What is IR35 legislation?
If you are contracting in the UK, you must know what IR35 legislation is and how it will affect your career. The UK Contracting Support Website team has done its best to summarise IR35 in an easy-to-understand way below. Hopefully after reading this, you’ll be able to answer – ‘what is IR35?’
Background to IR35
IR35, or ‘off-payroll working’ as it’s commonly referred to nowadays, is legislation that the government introduced in 2000 (Finances Act). Before we carry on – you may already have heard a lot about IR35 (formally the Intermediaries Legislation), and it may all have sounded mightily complicated. If this is the case – don’t worry. It’s easier to understand the basics than you might think.
There had been an increase in workers choosing to operate through a limited company as a way of reducing their tax liability. This is because limited company directors could decide to pay themselves with a combination of dividends and salary – resulting in higher take-home pay retention than an employee in a full-time role (receiving PAYE).
We love how FreeAgent have defined IR35, because it hits the nail on the head:
“IR35 is a piece of legislation that allows HMRC to collect additional payment where a contractor is an employee in all but name.”
In HMRC’s eyes, many limited company directors were just disguised employees who had chosen to launch a limited company for the sole purpose of reducing their tax and National Insurance liabilities.

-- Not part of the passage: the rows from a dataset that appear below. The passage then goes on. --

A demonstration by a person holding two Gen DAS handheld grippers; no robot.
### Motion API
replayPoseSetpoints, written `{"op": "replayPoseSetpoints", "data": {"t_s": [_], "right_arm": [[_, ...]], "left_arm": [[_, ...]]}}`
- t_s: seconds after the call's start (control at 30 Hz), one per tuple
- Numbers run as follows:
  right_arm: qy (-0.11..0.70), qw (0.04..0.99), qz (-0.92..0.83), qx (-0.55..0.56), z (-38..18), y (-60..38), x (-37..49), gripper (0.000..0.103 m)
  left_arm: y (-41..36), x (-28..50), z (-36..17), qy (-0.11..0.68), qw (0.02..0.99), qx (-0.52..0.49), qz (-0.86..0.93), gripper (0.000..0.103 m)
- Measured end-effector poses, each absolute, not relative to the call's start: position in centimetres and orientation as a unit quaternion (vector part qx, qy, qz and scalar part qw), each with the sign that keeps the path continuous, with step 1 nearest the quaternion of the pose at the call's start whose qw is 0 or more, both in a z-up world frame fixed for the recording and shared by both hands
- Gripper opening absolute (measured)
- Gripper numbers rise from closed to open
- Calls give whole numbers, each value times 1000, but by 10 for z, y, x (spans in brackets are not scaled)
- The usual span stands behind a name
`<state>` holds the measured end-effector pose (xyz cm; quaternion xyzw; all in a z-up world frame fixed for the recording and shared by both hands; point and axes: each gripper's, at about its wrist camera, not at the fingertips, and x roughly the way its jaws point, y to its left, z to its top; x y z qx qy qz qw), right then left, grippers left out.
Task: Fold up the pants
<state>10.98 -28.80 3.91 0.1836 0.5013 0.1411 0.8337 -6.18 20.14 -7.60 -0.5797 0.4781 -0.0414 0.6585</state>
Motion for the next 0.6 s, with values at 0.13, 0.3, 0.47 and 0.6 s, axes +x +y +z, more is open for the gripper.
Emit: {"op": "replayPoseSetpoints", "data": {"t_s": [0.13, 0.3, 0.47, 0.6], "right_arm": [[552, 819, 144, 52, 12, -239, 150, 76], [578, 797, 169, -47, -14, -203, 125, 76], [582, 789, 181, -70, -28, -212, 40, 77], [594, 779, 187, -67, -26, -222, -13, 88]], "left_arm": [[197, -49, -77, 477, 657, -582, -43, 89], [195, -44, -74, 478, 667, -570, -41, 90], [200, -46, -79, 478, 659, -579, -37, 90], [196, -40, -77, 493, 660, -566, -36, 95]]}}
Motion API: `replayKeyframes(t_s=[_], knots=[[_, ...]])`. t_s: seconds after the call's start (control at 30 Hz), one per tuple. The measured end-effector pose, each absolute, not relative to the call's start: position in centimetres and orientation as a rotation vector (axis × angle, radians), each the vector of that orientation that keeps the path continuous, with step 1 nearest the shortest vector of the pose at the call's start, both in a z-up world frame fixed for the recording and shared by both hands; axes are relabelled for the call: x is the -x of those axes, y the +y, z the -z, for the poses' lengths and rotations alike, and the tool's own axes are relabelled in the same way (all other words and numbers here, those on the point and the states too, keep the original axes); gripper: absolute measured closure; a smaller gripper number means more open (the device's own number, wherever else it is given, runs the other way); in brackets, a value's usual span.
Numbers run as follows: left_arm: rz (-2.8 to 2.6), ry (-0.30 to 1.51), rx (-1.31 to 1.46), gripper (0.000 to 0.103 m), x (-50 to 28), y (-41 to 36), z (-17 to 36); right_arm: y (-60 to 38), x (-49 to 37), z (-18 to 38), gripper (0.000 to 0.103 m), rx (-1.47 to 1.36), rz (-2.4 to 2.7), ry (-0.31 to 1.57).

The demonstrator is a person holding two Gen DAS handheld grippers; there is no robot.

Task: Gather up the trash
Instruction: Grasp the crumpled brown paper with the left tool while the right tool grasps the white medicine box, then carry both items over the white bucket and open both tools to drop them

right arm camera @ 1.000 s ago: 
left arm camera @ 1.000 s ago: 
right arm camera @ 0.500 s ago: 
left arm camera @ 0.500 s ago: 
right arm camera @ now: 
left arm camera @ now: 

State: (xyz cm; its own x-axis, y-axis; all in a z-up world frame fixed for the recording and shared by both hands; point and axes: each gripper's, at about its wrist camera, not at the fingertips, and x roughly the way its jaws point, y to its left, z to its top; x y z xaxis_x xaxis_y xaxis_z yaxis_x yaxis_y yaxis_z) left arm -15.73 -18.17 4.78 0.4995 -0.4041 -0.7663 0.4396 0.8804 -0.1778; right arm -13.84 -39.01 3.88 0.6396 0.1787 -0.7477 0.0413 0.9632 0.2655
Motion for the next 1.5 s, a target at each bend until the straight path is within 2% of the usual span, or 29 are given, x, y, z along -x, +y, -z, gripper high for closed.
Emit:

Also, IR35 is the government’s way of ensuring all workers are paying their fair share of tax and National Insurance and that nobody is taking advantage of loopholes they’re not entitled to.
A typical example is a full-time worker in a Monday to Friday scenario. That same worker turns up to work on Monday but says to their boss – “hello – I’m now working through a limited company – please pay me gross, and I’ll make the necessary deductions”. The worker will see a significant increase in their take-home pay – even though the only thing that has changed is their set up – not the work they’re undertaking.
To put it simply, if you’re outside IR35 in the eyes of HMRC, you are a genuine contractor who does not work in the same way as a permanent employee. Therefore, you’re entitled to pay yourself with a combination of dividends and salary.
If HMRC opens an investigation into your tax affairs because they suspect you have been paid incorrectly or you have not been honest with IR35 assessments, you may be required to pay back the tax you’re deemed to owe. Potentially, this could be a huge bill. Therefore, it’s always been critical that limited company directors make fair and accurate IR35 assessments.
if you’re inside IR35, you are in fact working in the same way as permanent employees. Therefore, you shouldn’t be able to take advantages of tax breaks that they don’t have access to. You’ll be required to be paid in accordance with Pay As You Earn (PAYE) – HMRC’s tax system for employer’s to ensure employee’s pay their fair share.
Contractors who find themselves inside IR35 are not better off by contracting through a limited company. There has been a noticeable rise in the number of umbrella companies in the UK – businesses that process PAYE payroll for contractors and freelancers. If you’re inside IR35, you should consider using an umbrella company for your payroll. You may well decide it’s more favourable than contracting through a limited company. And, some end-hirers or agencies may not allow you to work inside IR35 and through a limited company.